ENTRIES SHOWN =
==================================================

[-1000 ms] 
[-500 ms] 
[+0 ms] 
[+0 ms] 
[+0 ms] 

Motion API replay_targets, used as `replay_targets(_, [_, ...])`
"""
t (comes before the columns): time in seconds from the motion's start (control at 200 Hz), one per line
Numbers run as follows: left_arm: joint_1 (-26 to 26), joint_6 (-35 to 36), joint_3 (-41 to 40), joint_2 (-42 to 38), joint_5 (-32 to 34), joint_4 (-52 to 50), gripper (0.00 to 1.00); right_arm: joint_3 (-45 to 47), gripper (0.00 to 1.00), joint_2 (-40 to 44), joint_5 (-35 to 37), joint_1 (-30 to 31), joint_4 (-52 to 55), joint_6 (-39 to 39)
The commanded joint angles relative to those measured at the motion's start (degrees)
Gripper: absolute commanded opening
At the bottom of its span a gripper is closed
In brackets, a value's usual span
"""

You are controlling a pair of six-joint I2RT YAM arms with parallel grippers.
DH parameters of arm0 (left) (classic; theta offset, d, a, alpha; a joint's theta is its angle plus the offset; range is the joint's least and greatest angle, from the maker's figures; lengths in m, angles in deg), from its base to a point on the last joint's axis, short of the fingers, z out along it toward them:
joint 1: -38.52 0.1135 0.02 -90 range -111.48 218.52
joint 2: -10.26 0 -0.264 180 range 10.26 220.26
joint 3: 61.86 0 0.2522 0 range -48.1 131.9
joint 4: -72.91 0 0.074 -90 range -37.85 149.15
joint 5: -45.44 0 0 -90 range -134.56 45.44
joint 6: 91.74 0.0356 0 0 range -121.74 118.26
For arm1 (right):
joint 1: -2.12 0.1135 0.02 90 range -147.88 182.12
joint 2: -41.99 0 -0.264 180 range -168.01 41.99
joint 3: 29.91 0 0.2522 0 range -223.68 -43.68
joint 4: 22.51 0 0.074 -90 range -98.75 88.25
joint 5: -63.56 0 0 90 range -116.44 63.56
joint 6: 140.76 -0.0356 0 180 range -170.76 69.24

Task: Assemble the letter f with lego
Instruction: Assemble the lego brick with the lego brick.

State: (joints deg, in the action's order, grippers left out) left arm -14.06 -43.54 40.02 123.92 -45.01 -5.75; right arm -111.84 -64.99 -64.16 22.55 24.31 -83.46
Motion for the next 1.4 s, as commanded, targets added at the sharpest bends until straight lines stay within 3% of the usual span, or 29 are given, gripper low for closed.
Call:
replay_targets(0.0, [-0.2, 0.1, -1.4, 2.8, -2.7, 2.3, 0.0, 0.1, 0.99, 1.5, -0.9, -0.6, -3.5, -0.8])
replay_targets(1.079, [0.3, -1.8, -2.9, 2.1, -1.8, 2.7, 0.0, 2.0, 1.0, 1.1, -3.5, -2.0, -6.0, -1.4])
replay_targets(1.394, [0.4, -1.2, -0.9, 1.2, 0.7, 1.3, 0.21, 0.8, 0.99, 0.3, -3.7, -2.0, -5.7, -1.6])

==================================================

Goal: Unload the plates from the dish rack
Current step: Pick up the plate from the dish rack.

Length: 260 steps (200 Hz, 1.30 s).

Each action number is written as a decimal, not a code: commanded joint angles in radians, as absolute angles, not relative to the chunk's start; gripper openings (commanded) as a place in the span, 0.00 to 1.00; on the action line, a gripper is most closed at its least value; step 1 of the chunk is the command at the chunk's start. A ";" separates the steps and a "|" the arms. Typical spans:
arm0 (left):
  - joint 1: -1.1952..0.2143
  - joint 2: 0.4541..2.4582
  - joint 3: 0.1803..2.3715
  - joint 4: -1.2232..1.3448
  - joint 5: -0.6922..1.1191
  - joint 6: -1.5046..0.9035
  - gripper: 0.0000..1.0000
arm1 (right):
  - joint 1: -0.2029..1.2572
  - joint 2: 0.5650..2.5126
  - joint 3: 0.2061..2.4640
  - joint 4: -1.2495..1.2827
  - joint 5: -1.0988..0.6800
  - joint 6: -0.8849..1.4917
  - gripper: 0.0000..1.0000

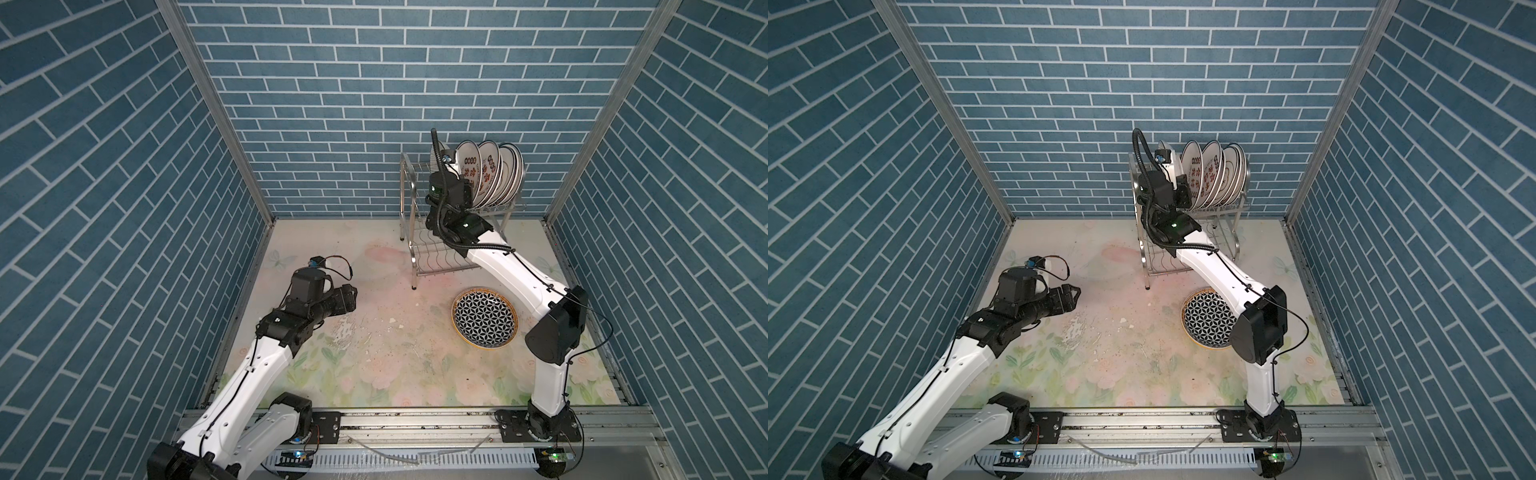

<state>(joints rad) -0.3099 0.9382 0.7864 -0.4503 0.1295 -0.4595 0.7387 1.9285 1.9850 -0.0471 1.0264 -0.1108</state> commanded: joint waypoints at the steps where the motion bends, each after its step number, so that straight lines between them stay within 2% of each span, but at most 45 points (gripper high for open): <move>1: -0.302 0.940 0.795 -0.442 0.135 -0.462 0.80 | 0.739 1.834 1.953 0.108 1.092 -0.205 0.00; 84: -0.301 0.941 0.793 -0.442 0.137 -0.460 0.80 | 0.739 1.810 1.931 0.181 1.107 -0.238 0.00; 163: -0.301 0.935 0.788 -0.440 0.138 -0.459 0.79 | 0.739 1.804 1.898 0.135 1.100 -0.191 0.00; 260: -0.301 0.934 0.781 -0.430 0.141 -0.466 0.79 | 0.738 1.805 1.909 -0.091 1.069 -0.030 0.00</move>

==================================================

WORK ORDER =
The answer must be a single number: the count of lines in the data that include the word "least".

WRITTEN RESPONSE =
2